> [Data excerpt]
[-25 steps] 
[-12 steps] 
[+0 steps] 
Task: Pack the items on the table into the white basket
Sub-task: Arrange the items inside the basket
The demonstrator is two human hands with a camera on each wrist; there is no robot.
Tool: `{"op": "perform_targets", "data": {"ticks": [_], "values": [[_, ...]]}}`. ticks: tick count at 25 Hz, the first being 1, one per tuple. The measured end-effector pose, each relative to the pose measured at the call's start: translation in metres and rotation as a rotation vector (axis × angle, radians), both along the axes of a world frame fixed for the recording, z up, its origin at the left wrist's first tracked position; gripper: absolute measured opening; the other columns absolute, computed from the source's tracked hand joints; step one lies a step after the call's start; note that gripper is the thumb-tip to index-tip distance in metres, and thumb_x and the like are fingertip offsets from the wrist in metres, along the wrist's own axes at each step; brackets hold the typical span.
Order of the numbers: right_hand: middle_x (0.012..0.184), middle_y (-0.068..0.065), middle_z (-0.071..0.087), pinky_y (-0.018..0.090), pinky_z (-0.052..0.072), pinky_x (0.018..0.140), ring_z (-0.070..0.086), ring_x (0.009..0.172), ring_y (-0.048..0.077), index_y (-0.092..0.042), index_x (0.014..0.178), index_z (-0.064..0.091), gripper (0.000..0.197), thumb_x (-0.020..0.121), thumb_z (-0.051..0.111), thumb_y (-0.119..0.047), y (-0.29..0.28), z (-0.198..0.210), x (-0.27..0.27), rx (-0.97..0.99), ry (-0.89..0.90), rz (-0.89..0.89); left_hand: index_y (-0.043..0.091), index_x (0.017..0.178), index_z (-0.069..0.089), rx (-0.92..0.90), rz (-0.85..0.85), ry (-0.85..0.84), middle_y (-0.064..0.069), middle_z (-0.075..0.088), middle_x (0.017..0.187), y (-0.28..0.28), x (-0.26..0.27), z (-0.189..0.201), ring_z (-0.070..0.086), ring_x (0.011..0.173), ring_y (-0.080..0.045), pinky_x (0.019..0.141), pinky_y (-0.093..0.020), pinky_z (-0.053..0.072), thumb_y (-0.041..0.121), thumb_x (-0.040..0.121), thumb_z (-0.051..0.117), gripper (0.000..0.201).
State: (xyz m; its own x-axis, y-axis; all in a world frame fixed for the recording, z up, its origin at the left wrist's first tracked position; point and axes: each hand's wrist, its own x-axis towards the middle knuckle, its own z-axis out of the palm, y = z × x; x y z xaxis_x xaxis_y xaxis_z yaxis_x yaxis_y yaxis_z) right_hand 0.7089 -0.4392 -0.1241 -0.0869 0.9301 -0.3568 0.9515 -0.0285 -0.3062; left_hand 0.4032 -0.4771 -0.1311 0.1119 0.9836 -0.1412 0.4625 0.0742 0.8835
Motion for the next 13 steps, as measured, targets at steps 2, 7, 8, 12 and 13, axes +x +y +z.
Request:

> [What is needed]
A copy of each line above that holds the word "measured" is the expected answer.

> [Answer below]
Tool: `{"op": "perform_targets", "data": {"ticks": [_], "values": [[_, ...]]}}`. ticks: tick count at 25 Hz, the first being 1, one per tuple. The measured end-effector pose, each relative to the pose measured at the call's start: translation in metres and rotation as a rotation vector (axis × angle, radians), both along the axes of a world frame fixed for the recording, z up, its origin at the left wrist's first tracked position; gripper: absolute measured opening; the other columns absolute, computed from the source's tracked hand joints; step one lies a step after the call's start; note that gripper is the thumb-tip to index-tip distance in metres, and thumb_x and the like are fingertip offsets from the wrist in metres, along the wrist's own axes at each step; brackets hold the typical span.
Motion for the next 13 steps, as measured, targets at steps 2, 7, 8, 12 and 13, axes +x +y +z.

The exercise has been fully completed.